Now the Heritage Foundation and the National Abstinence Education Association say they plan to join the U.S. Conference of Catholic Bishops in resisting implementation of the new provisions.

The conservative groups are particularly worried that a birth control coverage mandate could include teenage girls and young women covered under their parents’ health insurance plans. “People who are insured don’t want to pay for services they don’t need or to which they have moral objections,” said Chuck Donovan, senior researcher at the Heritage Foundation. “Parents want to have a say over what’s covered and what’s not for their children.”

As Goldstein points out, there is overwhelming public support for contraceptive coverage.

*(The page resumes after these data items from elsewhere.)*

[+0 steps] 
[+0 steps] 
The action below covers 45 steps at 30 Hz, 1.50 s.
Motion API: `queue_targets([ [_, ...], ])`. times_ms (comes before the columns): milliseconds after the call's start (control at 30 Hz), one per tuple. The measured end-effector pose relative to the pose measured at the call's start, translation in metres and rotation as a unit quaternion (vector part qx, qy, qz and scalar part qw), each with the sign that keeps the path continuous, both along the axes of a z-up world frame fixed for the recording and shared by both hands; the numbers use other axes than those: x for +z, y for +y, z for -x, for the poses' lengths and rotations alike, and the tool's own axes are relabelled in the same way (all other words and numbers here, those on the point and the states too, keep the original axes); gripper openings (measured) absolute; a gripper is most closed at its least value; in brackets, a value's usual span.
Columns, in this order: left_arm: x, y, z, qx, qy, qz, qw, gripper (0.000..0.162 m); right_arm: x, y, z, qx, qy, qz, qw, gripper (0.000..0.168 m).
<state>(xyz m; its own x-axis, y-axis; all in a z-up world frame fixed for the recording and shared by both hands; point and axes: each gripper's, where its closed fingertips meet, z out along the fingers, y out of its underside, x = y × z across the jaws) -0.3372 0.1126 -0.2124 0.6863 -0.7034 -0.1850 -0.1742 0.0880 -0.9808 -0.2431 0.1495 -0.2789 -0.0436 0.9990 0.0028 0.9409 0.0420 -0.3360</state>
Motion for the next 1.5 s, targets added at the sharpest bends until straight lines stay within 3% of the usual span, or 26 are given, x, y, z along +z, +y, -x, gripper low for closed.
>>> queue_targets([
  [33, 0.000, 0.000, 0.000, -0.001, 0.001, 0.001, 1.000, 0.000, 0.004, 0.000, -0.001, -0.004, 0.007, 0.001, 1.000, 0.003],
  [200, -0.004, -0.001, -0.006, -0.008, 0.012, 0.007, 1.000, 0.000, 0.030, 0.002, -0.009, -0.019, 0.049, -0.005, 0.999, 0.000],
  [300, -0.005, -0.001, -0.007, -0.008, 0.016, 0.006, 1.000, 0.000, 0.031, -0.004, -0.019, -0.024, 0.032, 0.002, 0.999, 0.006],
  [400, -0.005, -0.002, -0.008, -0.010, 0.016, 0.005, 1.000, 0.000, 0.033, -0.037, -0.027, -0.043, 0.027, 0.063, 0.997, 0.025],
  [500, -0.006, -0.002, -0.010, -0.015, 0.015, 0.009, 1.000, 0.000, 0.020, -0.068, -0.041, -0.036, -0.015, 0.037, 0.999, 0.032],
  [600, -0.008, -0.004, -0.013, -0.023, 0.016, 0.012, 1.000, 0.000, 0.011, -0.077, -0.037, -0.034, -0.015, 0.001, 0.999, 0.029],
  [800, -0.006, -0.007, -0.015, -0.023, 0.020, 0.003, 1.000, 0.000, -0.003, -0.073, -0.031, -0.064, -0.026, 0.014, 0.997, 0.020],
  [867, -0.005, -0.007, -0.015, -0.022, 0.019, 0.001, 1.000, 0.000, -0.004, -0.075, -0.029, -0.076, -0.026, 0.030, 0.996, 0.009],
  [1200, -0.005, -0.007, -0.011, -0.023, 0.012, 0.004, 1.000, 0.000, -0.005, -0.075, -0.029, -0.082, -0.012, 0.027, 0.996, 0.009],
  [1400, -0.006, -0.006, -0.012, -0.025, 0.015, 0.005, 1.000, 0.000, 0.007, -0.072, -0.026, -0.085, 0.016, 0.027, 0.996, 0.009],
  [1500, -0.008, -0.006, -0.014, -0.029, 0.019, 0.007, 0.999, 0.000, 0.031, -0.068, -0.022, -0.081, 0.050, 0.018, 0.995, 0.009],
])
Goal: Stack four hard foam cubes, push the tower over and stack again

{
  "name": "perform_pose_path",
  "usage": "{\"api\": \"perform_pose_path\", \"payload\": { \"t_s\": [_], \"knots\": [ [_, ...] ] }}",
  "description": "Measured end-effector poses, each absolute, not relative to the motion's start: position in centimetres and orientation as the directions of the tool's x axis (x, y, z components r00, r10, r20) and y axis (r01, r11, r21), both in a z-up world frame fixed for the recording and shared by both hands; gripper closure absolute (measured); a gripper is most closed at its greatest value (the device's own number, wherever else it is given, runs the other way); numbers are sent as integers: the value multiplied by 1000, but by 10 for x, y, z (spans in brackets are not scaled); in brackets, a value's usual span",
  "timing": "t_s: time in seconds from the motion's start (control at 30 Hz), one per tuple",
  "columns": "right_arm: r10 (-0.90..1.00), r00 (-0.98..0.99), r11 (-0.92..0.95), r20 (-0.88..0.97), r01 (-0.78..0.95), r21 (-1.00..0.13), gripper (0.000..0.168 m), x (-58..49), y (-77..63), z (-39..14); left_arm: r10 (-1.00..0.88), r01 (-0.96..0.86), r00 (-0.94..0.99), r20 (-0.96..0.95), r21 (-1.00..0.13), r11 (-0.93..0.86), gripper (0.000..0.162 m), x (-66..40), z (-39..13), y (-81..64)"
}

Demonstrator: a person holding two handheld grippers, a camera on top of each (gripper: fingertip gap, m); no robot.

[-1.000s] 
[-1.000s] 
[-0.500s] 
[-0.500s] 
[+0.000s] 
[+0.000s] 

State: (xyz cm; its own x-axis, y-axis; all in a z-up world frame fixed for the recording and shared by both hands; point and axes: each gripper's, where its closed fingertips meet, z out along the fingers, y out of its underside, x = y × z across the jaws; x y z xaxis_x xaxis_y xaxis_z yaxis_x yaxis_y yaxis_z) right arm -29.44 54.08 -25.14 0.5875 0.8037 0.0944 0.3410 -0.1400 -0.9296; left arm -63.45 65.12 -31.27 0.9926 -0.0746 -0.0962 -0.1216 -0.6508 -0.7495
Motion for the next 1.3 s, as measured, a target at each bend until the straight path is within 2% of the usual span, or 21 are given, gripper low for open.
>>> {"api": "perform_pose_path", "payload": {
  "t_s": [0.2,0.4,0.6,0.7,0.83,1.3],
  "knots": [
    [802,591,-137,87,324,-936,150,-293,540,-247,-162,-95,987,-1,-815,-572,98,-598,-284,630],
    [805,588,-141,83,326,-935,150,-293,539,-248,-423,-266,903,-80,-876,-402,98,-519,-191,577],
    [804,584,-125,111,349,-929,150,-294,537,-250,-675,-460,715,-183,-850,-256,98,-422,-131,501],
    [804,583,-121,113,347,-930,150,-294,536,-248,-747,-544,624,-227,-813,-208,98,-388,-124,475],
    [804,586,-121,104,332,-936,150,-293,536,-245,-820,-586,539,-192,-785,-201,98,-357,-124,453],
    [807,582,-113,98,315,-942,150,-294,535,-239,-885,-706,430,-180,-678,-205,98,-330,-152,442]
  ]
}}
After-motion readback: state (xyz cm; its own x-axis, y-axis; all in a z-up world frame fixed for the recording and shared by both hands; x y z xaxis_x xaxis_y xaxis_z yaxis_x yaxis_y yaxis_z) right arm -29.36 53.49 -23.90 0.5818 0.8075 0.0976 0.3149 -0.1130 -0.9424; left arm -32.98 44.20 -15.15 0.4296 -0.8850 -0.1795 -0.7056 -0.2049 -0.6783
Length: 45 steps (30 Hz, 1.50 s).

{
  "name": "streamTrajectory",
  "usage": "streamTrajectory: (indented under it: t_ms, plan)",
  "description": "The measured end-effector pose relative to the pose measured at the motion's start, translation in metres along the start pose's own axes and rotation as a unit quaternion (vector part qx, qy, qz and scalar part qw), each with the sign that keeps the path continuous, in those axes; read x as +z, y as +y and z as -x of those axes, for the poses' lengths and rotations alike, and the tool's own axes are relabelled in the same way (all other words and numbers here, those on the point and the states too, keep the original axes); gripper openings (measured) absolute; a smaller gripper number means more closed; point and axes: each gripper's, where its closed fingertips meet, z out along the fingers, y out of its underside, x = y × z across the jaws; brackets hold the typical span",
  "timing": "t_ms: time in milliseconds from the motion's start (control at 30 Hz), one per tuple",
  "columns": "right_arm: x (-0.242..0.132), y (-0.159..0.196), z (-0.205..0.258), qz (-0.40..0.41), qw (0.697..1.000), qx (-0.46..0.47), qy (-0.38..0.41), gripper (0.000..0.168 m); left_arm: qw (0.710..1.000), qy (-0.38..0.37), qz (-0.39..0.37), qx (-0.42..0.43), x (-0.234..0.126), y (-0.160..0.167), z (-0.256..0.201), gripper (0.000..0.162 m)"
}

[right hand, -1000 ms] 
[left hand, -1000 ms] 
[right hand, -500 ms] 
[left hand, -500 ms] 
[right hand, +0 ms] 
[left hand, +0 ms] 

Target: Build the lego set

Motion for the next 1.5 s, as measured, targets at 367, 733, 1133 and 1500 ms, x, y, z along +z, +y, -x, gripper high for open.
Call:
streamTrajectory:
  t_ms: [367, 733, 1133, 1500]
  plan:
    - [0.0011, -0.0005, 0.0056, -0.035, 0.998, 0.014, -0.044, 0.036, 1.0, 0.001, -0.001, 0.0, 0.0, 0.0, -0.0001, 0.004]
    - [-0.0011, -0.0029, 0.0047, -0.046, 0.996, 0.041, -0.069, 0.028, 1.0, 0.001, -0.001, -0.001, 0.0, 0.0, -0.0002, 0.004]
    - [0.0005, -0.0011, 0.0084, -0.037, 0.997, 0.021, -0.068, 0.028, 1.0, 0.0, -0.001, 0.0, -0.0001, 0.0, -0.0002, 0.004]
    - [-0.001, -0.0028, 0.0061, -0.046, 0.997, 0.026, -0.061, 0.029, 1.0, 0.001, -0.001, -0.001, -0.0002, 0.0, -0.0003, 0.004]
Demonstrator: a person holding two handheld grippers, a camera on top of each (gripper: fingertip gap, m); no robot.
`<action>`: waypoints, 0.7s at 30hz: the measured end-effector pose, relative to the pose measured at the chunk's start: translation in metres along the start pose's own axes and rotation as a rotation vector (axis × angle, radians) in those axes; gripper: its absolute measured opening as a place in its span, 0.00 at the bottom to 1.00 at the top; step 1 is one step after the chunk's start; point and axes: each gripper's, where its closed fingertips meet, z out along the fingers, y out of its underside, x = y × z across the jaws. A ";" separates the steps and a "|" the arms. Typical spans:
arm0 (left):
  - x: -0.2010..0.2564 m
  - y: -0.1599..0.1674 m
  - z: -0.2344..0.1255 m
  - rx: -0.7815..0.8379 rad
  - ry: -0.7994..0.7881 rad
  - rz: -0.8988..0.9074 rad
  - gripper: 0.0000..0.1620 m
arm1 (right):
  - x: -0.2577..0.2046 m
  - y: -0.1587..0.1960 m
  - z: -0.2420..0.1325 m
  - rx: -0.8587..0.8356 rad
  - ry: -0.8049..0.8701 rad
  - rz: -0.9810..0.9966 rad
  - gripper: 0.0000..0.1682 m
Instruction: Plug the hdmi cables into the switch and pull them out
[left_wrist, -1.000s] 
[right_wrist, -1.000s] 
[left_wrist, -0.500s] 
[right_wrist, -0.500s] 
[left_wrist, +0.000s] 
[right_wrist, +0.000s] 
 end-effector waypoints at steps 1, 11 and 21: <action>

If conservative activists truly wanted to reduce the number of abortions in the US (not to mention the teen pregnancy rate), contraceptive coverage would be a common sense no-brainer. (It would also be an obvious and effective way to reduce health-care costs, as Monica Potts notes.) Unfortunately, the the anti-contraceptive, pro-abstinence-only lobby is still making itself felt in Washington: activists successfully lobbied to include even more funding for abstinence-only education under the new health law, despite mounting evidence that such programs are ineffective.

Thankfully, it’s harder to lobby federal agencies than members of Congress, and conservatives’ protestations may be more bark than bite. Reproductive rights and women’s health advocates fought hard for this provision, which is intended to ensure that women don’t pay more for preventative health services than men. Contraceptive coverage would be a significant step towards achieving such health parity.